そうした場で生まれた新興のインターネットミームのうち、代表的なものに、最上義光は鮭が大の好物だったとするキャラクター設定があります。5ちゃんねる(旧2ちゃんねる)の歴史ファンコミュニティから拡散が始まり、ブログ記事、ウェブメディア、各種ゲームまで、最上義光は鮭が好物だとする情報が浸透するに至りました。

さて、ではこれは何を根拠としているのでしょうか。

多少この情報を追った方ならご存知でしょうが、最上義光が家臣(北楯利長)から鮭を贈られ、礼状を発行していることが注目された結果なのです。

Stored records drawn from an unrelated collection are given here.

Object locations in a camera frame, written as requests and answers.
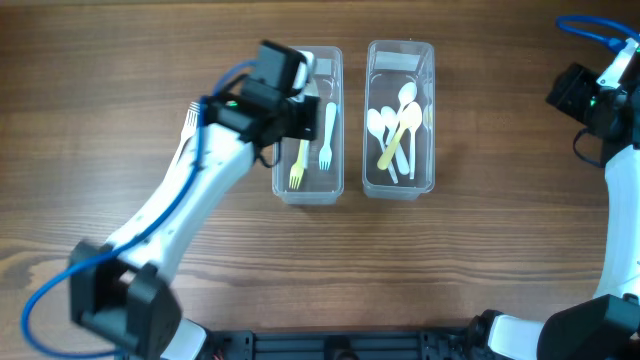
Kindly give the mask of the white spoon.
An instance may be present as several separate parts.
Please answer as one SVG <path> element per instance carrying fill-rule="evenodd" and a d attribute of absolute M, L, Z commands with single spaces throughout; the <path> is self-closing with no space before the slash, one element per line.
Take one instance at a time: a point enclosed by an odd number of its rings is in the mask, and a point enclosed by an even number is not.
<path fill-rule="evenodd" d="M 378 110 L 367 111 L 367 131 L 369 133 L 367 145 L 367 178 L 373 185 L 390 186 L 398 184 L 398 176 L 393 165 L 386 170 L 380 170 L 377 162 L 386 150 L 384 135 L 386 131 L 385 121 Z"/>
<path fill-rule="evenodd" d="M 385 121 L 385 125 L 388 129 L 388 134 L 386 136 L 385 139 L 385 144 L 389 145 L 391 143 L 391 140 L 393 139 L 398 125 L 399 125 L 399 120 L 397 119 L 397 115 L 396 112 L 389 106 L 384 106 L 381 109 L 381 115 L 383 120 Z M 395 151 L 395 159 L 396 159 L 396 164 L 398 167 L 398 171 L 402 174 L 402 175 L 408 175 L 409 174 L 409 164 L 406 158 L 406 155 L 403 151 L 403 148 L 401 145 L 398 145 L 398 147 L 396 148 Z"/>
<path fill-rule="evenodd" d="M 409 178 L 415 178 L 416 168 L 416 132 L 422 124 L 422 109 L 417 102 L 411 102 L 404 110 L 405 119 L 409 121 L 410 146 L 409 146 Z"/>
<path fill-rule="evenodd" d="M 413 82 L 408 82 L 402 86 L 398 93 L 399 109 L 396 112 L 397 119 L 400 121 L 400 115 L 406 106 L 415 100 L 417 96 L 417 86 Z"/>

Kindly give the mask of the cream yellow fork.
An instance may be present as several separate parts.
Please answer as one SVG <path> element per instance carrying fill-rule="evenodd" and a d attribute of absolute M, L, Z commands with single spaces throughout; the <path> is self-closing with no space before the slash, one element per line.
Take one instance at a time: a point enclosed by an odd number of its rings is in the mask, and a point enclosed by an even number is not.
<path fill-rule="evenodd" d="M 301 184 L 308 158 L 309 141 L 301 140 L 295 163 L 291 166 L 289 174 L 289 188 L 297 190 Z"/>

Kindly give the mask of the white fork long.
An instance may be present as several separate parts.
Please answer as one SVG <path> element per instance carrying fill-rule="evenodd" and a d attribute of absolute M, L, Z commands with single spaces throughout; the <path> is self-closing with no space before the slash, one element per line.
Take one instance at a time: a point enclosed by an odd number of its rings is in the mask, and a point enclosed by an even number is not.
<path fill-rule="evenodd" d="M 186 145 L 187 141 L 190 140 L 191 137 L 196 133 L 199 113 L 200 113 L 199 104 L 196 102 L 191 102 L 187 110 L 184 124 L 181 130 L 179 145 L 174 153 L 174 156 L 172 157 L 172 160 L 170 162 L 167 172 L 170 172 L 173 169 L 173 167 L 176 165 L 179 158 L 181 157 L 181 154 L 183 152 L 184 146 Z"/>

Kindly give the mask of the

また、最上家が鮭を贈答品に用いていることもその「傍証」とされています。

ここで意地の悪いことを指摘しなければなりません。

最上義光は国主である以上、多くの贈り物を受け取っており、当時の慣習からしてその都度礼状を発行しています。銀子、扇、織物や衣服、林檎、柑橘類、鯨など。また、最上家が贈答に用いた品も複数挙げることができます。銀子、鳥類、蝋燭、漬物、馬、太刀等々。つまり、鮭は最上義光をめぐる贈答品の一部である、としか言うことはできないのです。

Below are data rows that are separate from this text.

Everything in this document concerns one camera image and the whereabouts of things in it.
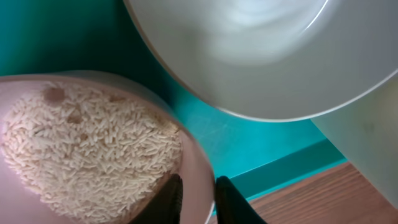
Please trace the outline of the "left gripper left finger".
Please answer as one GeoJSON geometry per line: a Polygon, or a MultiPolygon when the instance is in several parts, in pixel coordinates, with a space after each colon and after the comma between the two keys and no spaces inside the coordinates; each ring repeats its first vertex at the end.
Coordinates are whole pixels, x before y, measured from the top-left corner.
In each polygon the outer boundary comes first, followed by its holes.
{"type": "Polygon", "coordinates": [[[172,174],[154,198],[129,224],[179,224],[183,200],[183,181],[172,174]]]}

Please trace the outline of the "pink bowl with rice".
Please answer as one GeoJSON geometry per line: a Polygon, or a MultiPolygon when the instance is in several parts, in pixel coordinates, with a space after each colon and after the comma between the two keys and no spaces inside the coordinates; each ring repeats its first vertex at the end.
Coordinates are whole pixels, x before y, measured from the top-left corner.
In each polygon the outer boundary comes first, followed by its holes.
{"type": "Polygon", "coordinates": [[[1,222],[129,223],[172,174],[207,223],[213,169],[156,94],[91,70],[1,78],[1,222]]]}

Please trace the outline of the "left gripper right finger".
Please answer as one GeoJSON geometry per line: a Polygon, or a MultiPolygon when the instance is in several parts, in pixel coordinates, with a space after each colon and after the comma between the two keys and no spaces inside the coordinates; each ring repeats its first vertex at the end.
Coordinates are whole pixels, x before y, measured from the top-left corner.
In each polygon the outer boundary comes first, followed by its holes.
{"type": "Polygon", "coordinates": [[[215,205],[218,224],[267,224],[227,176],[216,180],[215,205]]]}

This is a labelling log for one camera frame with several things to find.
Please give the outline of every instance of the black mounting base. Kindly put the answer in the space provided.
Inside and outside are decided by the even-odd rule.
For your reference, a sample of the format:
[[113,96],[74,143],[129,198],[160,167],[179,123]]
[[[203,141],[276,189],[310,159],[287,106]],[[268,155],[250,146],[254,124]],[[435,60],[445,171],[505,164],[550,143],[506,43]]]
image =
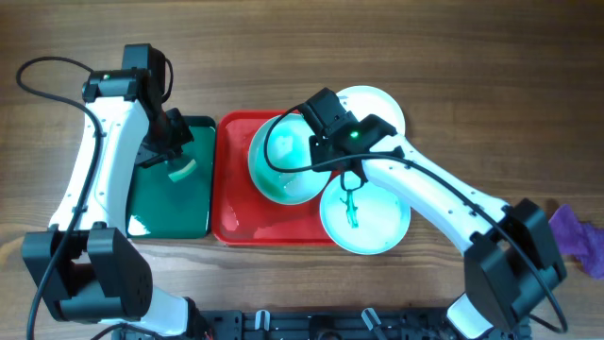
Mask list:
[[[377,312],[381,331],[387,340],[463,340],[451,329],[443,328],[445,308],[406,309],[399,312]],[[356,312],[294,312],[270,313],[269,331],[256,330],[256,314],[240,311],[201,312],[210,323],[213,339],[208,340],[310,340],[310,320],[325,315],[333,318],[333,330],[345,340],[377,340]],[[514,332],[492,330],[482,339],[530,340],[527,320]],[[134,331],[115,331],[112,340],[152,340],[150,336]]]

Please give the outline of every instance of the red tray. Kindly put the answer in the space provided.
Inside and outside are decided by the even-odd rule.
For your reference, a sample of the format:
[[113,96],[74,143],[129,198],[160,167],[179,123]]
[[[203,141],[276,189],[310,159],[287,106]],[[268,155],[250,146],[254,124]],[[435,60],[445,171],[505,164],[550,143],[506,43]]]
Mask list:
[[333,245],[321,223],[321,194],[295,205],[264,197],[247,169],[247,151],[256,131],[279,110],[238,110],[228,114],[216,131],[216,160],[211,230],[231,246]]

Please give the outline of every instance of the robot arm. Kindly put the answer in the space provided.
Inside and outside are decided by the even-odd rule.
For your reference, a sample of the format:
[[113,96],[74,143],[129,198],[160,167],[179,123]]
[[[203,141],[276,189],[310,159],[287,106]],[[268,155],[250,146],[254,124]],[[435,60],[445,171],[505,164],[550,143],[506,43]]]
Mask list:
[[[380,95],[396,105],[386,93]],[[380,118],[400,122],[402,111],[397,105],[400,117],[393,118],[386,110],[363,112],[366,108],[386,107],[383,102],[372,103],[368,95],[359,98],[357,107],[350,104],[352,99],[339,98],[324,89],[296,107],[315,134],[310,137],[314,171],[353,171],[362,180],[398,195],[451,240],[464,257],[466,293],[449,307],[446,317],[459,333],[473,339],[493,326],[506,332],[512,330],[545,297],[545,288],[535,272],[539,272],[549,290],[566,277],[545,213],[527,199],[511,207],[428,160],[396,127]],[[376,157],[369,159],[368,154]],[[389,159],[377,159],[379,155]],[[338,161],[343,156],[347,160]],[[464,204],[459,195],[482,212]],[[480,216],[484,213],[490,220]],[[519,248],[501,248],[500,241],[509,240],[500,230],[505,230]],[[536,270],[529,270],[529,263],[521,259],[519,252],[527,255]]]
[[[193,140],[177,109],[164,112],[166,59],[149,44],[127,45],[122,70],[91,72],[86,107],[102,125],[100,162],[84,211],[71,234],[67,226],[84,186],[94,150],[87,116],[74,172],[46,232],[25,236],[25,264],[40,285],[59,240],[68,237],[43,291],[58,321],[128,323],[163,336],[196,335],[205,329],[194,303],[153,286],[149,264],[126,239],[126,202],[135,166],[178,157]],[[74,263],[86,251],[89,263]]]

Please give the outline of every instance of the wood grain surface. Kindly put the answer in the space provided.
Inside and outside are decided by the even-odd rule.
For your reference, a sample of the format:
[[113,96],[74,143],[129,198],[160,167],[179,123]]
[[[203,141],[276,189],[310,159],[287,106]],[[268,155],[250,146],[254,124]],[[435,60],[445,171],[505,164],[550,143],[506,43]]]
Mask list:
[[[2,1],[0,5],[0,339],[22,339],[35,284],[20,255],[44,230],[72,173],[83,114],[17,88],[21,63],[56,55],[119,68],[126,43],[175,66],[166,109],[220,120],[286,109],[324,86],[367,84],[402,106],[414,145],[481,191],[570,204],[604,227],[604,6],[564,1]],[[86,74],[47,63],[31,86],[79,99]],[[395,249],[225,247],[212,237],[145,241],[155,283],[202,309],[446,306],[463,291],[459,252],[418,214]],[[604,281],[565,258],[555,294],[565,338],[604,335]],[[556,321],[542,304],[537,313]],[[87,339],[58,323],[39,339]],[[558,338],[533,328],[535,338]]]

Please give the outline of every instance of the green plastic item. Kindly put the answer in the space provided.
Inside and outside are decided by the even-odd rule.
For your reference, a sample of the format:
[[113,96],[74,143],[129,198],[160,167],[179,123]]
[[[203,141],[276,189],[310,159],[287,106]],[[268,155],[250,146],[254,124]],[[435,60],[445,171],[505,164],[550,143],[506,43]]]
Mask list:
[[134,169],[126,231],[131,238],[201,238],[210,232],[216,128],[209,117],[185,117],[194,141],[182,158]]

別の角度から見ます。その名も『贈答と宴会の中世』(盛本昌広氏)という本によれば、中世には個人のイベント、季節性のイベントごとにおびただしい贈答品が行き交っていました。前述した鮭を含む水産物、鳥、菓子(果物)、衣服もその対象だったことが、文化的背景も掘り下げて解説されています。

すなわちここからも、最上義光は当時の上流階層が構築していた贈答儀礼の環に参画していた、という以上のことは言えません。

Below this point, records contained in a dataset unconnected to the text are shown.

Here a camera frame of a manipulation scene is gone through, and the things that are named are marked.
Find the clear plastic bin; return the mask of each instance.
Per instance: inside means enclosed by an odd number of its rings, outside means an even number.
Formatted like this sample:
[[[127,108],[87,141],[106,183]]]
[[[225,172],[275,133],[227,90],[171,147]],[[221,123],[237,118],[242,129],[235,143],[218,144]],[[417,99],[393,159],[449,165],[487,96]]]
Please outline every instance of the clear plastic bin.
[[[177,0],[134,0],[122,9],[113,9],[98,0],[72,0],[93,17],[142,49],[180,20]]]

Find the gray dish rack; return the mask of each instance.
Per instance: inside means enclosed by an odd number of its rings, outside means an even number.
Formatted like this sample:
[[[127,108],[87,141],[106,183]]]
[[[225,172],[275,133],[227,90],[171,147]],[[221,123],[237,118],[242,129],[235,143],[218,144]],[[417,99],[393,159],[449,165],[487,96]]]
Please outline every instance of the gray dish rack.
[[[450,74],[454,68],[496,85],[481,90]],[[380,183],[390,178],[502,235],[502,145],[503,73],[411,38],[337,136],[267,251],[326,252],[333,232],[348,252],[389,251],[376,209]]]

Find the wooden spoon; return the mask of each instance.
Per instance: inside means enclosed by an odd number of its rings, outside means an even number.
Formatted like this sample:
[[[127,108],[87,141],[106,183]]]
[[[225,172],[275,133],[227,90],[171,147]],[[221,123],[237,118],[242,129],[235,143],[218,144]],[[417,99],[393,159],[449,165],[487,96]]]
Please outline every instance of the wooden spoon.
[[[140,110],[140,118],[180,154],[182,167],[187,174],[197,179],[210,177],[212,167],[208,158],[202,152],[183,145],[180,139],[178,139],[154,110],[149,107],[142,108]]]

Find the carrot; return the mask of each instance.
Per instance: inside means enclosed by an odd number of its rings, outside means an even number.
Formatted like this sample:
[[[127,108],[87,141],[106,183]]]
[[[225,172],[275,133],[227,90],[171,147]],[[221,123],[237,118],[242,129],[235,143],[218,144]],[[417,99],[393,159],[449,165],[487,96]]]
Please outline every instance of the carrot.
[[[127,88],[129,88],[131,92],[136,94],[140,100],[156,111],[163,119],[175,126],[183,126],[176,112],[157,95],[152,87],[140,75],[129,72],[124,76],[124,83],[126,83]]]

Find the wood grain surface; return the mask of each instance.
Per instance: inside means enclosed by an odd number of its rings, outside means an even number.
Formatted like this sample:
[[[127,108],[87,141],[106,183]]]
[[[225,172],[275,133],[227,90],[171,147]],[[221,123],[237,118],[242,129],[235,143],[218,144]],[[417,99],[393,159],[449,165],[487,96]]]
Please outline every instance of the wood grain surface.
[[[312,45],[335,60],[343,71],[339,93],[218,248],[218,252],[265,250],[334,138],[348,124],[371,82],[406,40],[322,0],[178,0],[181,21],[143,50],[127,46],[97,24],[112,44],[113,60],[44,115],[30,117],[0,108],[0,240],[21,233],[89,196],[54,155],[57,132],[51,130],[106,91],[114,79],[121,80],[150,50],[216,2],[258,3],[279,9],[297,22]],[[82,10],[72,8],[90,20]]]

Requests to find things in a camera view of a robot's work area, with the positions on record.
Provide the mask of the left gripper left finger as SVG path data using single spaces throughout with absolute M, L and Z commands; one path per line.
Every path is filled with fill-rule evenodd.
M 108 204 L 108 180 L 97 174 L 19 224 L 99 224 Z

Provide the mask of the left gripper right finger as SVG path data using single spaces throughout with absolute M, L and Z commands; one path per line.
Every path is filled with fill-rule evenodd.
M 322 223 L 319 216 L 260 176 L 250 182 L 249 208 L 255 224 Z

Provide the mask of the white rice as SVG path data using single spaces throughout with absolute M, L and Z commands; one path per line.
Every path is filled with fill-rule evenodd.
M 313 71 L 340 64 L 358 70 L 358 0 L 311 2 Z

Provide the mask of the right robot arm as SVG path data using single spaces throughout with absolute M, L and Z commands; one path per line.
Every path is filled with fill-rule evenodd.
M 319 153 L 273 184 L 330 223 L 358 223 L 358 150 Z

ここまで読まれた方のなかには、そんなことはも承知、大きなお世話、無粋、ネタにマジレスといった感想を抱かれた方もいるでしょう。自分でもそう思います。これまではせいぜいファンコミュニティの範囲で楽しまれていたに過ぎないミームだったからです。

先日、テレビ朝日が12月28日に「戦国武将総選挙」を放映することを発表し、プロモーションの一環と思われる「戦国武将総選挙診断メーカー」を公開しました。この中で最上義光に診断された場合、「鮭が大好物」であることが説明される旨を目にし、これまでとはフェーズが移ってしまったと判断せざるを得なくなりました。

該当の番組には歴史学者も出演することが告知されており、プロモーションとはいえ一定の信用が付与されることが想像されます。一テレビ番組を云々したいのではありません。インターネットミームであるという前提無しに「最上義光は鮭が好物」が世間に定着する形勢となってきた、あるいはすでに定着しつつあるということなのです。

肩肘を張って、悪しき風潮であるなどと非難するつもりは毛頭ないのです。自分自身が、コンテンツ化された「戦国武将」を愛し、そこを入り口に歴史ファンに加わった経歴です。

ただ、こうした流れの中で、先に書いてきたような「面白くないこと」を人目を憚って口に出さずにおくのは、多少とも思い入れを抱いてきた最上義光に対して筋を通していないように感じてしまったのでした。本当にそれだけのことで、面白く語ることを否定するつもりはまったくありません。

以上、まとまりもない単なる感傷を最後まで読んでいただいたことに感謝を申し上げます。